The records that follow are to be repeated exactly, without any pictures.

SUPPLIED DATA section start

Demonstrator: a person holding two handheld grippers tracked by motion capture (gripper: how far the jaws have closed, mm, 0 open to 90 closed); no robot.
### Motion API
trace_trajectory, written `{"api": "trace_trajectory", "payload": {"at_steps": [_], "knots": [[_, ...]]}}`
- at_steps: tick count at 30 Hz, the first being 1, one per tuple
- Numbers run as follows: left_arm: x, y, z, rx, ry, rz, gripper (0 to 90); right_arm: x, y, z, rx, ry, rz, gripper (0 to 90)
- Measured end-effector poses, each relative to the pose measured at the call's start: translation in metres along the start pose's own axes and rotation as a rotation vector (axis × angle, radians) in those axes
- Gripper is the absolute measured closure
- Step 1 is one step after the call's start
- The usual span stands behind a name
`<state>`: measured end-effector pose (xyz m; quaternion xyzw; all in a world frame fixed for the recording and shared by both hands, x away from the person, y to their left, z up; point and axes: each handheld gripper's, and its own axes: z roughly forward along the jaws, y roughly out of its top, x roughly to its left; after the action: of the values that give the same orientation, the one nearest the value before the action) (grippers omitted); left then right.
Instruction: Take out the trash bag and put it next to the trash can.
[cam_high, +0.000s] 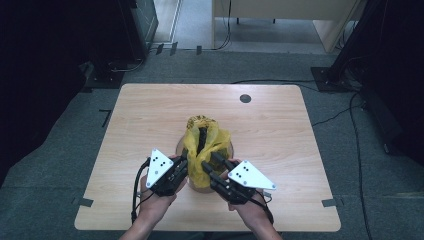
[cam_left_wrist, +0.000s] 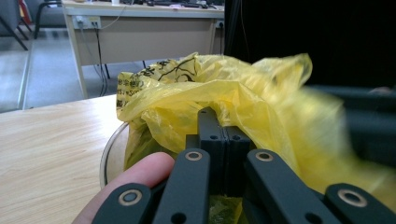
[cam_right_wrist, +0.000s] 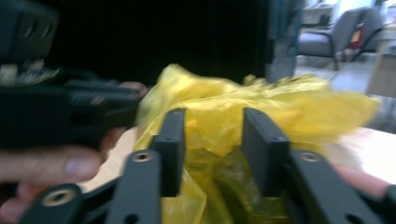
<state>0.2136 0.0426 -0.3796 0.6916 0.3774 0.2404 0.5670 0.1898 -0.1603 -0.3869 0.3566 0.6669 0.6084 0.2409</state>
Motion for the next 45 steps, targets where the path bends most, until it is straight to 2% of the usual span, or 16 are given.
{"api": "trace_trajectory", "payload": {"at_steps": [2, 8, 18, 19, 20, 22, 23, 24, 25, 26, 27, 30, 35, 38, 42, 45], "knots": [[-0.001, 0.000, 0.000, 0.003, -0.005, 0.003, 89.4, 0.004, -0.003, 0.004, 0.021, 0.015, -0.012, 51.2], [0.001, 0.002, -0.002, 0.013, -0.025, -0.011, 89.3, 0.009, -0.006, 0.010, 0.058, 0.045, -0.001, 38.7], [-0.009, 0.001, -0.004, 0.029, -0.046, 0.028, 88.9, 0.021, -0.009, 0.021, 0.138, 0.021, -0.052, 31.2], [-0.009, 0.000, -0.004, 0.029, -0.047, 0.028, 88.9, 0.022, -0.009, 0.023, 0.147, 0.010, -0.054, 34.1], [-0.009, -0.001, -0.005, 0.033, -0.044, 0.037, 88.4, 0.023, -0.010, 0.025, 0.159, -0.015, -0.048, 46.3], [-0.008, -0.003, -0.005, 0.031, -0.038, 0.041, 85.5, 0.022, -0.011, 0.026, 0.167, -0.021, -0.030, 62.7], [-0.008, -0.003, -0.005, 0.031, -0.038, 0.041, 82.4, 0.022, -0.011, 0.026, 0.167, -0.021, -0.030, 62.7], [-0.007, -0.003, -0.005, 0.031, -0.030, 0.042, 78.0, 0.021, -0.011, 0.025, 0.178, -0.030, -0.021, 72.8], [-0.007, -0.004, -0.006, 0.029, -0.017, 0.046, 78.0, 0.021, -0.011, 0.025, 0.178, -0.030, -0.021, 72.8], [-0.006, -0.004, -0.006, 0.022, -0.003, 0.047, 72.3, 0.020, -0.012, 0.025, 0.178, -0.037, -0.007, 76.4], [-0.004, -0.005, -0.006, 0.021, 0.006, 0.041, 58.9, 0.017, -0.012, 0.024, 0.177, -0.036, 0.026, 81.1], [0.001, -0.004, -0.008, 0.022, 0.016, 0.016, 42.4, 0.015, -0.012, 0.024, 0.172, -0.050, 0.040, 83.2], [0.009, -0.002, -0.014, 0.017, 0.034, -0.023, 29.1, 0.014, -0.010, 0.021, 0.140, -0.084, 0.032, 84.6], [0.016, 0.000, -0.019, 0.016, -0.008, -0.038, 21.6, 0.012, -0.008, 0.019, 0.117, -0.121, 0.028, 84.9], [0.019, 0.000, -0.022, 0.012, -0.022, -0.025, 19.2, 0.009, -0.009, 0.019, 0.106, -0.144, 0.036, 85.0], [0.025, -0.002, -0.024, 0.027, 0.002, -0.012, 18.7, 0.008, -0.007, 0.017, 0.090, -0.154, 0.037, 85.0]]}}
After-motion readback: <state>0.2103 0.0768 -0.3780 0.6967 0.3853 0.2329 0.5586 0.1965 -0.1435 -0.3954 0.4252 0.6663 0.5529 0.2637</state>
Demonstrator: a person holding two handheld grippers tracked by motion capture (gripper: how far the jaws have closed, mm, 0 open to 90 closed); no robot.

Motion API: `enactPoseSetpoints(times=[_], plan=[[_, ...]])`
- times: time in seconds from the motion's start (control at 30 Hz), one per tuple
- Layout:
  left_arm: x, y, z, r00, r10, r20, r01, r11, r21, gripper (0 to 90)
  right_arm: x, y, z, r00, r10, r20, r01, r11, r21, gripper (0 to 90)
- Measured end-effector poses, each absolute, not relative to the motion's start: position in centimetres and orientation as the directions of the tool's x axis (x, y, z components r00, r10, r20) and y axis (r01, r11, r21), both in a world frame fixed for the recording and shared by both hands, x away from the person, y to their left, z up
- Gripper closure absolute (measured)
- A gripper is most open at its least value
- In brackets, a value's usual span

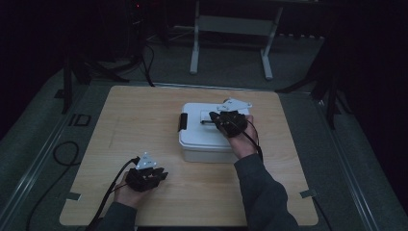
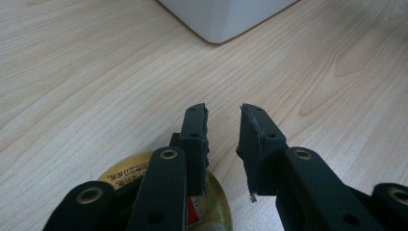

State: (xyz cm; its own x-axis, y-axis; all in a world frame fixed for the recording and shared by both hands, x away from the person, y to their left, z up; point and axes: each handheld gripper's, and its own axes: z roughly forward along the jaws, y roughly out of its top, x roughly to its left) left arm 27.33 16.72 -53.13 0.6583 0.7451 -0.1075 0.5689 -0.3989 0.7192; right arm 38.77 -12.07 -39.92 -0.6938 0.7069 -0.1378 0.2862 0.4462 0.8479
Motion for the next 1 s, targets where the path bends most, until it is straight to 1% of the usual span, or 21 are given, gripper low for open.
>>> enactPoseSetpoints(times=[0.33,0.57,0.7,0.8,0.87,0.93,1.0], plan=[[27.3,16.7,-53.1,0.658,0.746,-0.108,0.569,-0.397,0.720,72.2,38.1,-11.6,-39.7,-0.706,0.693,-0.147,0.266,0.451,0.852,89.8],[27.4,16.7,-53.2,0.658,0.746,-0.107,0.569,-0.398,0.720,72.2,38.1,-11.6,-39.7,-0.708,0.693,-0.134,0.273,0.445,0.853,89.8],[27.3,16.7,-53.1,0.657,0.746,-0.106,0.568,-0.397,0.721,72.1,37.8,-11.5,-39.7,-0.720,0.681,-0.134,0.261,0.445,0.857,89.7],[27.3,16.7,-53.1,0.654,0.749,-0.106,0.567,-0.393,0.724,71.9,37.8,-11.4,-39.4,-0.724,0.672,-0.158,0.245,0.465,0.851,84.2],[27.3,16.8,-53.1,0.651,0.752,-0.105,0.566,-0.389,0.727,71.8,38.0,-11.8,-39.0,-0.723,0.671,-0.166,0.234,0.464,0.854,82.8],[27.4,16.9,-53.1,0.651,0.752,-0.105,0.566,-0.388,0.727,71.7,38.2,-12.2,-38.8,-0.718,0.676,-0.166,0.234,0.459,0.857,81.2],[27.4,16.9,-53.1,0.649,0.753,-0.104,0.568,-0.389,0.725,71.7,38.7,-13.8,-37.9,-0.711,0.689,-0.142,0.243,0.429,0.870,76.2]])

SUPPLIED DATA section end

#### REPLY TO THE EXERCISE
Demonstrator: a person holding two handheld grippers tracked by motion capture (gripper: how far the jaws have closed, mm, 0 open to 90 closed); no robot.
### Motion API
trace_trajectory, written `{"api": "trace_trajectory", "payload": {"at_steps": [_], "knots": [[_, ...]]}}`
- at_steps: tick count at 30 Hz, the first being 1, one per tuple
- Numbers run as follows: left_arm: x, y, z, rx, ry, rz, gripper (0 to 90); right_arm: x, y, z, rx, ry, rz, gripper (0 to 90)
- Measured end-effector poses, each relative to the pose measured at the call's start: translation in metres along the start pose's own axes and rotation as a rotation vector (axis × angle, radians) in those axes
- Gripper is the absolute measured closure
- Step 1 is one step after the call's start
- The usual span stands behind a name
`<state>`: measured end-effector pose (xyz m; quaternion xyzw; all in a world frame fixed for the recording and shared by both hands, x away from the person, y to their left, z up; point and axes: each handheld gripper's, and its own axes: z roughly forward along the jaws, y roughly out of its top, x roughly to its left; after the action: of the values that give the same orientation, the one nearest the value before the action) (grippers omitted); left then right.
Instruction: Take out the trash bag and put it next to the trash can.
[cam_high, +0.000s] 
[cam_left_wrist, +0.000s] 
[cam_right_wrist, +0.000s] 
<state>0.2136 0.0426 -0.3796 0.6916 0.3774 0.2404 0.5670 0.1898 -0.1603 -0.3869 0.3566 0.6669 0.6084 0.2409</state>
Motion for the next 45 steps, targets where the path bends most, until it is straight to 2% of the usual span, or 16 are given.
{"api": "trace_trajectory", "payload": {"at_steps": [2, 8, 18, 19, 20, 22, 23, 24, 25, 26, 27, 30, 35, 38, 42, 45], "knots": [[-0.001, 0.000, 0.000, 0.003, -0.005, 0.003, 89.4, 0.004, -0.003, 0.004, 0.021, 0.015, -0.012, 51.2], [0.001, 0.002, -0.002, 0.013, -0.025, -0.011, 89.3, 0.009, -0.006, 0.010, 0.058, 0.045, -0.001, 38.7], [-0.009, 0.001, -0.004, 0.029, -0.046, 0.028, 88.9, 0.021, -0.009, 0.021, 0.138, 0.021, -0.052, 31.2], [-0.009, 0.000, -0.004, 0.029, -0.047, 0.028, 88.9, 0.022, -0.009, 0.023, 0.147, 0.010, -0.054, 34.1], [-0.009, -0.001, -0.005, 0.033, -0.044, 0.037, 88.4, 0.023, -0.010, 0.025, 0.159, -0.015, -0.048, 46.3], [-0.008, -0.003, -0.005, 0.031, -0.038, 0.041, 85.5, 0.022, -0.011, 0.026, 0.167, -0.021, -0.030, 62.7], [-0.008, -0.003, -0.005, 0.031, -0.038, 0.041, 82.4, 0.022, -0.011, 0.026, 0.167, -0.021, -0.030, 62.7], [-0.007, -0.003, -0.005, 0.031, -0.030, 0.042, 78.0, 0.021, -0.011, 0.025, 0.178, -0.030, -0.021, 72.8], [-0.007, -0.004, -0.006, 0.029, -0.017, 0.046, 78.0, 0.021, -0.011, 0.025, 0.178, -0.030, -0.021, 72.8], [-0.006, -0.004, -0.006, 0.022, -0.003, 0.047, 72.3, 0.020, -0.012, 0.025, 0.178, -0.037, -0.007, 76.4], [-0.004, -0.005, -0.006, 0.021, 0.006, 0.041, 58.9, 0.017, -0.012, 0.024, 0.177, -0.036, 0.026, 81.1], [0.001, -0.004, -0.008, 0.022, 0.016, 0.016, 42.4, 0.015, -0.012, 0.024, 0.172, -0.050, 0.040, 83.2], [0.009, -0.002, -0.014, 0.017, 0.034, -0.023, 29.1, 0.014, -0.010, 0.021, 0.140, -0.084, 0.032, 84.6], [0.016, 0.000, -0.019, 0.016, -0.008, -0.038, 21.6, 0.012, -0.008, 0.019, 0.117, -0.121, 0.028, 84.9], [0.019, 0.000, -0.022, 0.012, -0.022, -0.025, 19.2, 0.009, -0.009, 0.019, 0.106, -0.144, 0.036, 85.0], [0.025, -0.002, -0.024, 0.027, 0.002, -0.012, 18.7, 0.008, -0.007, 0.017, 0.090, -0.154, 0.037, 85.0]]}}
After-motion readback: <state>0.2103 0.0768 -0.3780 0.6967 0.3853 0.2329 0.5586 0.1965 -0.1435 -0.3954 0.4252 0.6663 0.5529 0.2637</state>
Demonstrator: a person holding two handheld grippers tracked by motion capture (gripper: how far the jaws have closed, mm, 0 open to 90 closed); no robot.

Motion API: `enactPoseSetpoints(times=[_], plan=[[_, ...]])`
- times: time in seconds from the motion's start (control at 30 Hz), one per tuple
- Layout:
  left_arm: x, y, z, r00, r10, r20, r01, r11, r21, gripper (0 to 90)
  right_arm: x, y, z, r00, r10, r20, r01, r11, r21, gripper (0 to 90)
- Measured end-effector poses, each absolute, not relative to the motion's start: position in centimetres and orientation as the directions of the tool's x axis (x, y, z components r00, r10, r20) and y axis (r01, r11, r21), both in a world frame fixed for the recording and shared by both hands, x away from the person, y to their left, z up
- Gripper closure absolute (measured)
- A gripper is most open at its least value
- In brackets, a value's usual span


State: (xyz cm; its own x-axis, y-axis; all in a world frame fixed for the recording and shared by both hands, x away from the person, y to their left, z up; point and axes: each handheld gripper's, and its own axes: z roughly forward along the jaws, y roughly out of its top, x roughly to its left) left arm 27.33 16.72 -53.13 0.6583 0.7451 -0.1075 0.5689 -0.3989 0.7192; right arm 38.77 -12.07 -39.92 -0.6938 0.7069 -0.1378 0.2862 0.4462 0.8479
Motion for the next 1 s, targets where the path bends most, until it is straight to 1% of the usual span, or 21 are given, gripper low for open.
>>> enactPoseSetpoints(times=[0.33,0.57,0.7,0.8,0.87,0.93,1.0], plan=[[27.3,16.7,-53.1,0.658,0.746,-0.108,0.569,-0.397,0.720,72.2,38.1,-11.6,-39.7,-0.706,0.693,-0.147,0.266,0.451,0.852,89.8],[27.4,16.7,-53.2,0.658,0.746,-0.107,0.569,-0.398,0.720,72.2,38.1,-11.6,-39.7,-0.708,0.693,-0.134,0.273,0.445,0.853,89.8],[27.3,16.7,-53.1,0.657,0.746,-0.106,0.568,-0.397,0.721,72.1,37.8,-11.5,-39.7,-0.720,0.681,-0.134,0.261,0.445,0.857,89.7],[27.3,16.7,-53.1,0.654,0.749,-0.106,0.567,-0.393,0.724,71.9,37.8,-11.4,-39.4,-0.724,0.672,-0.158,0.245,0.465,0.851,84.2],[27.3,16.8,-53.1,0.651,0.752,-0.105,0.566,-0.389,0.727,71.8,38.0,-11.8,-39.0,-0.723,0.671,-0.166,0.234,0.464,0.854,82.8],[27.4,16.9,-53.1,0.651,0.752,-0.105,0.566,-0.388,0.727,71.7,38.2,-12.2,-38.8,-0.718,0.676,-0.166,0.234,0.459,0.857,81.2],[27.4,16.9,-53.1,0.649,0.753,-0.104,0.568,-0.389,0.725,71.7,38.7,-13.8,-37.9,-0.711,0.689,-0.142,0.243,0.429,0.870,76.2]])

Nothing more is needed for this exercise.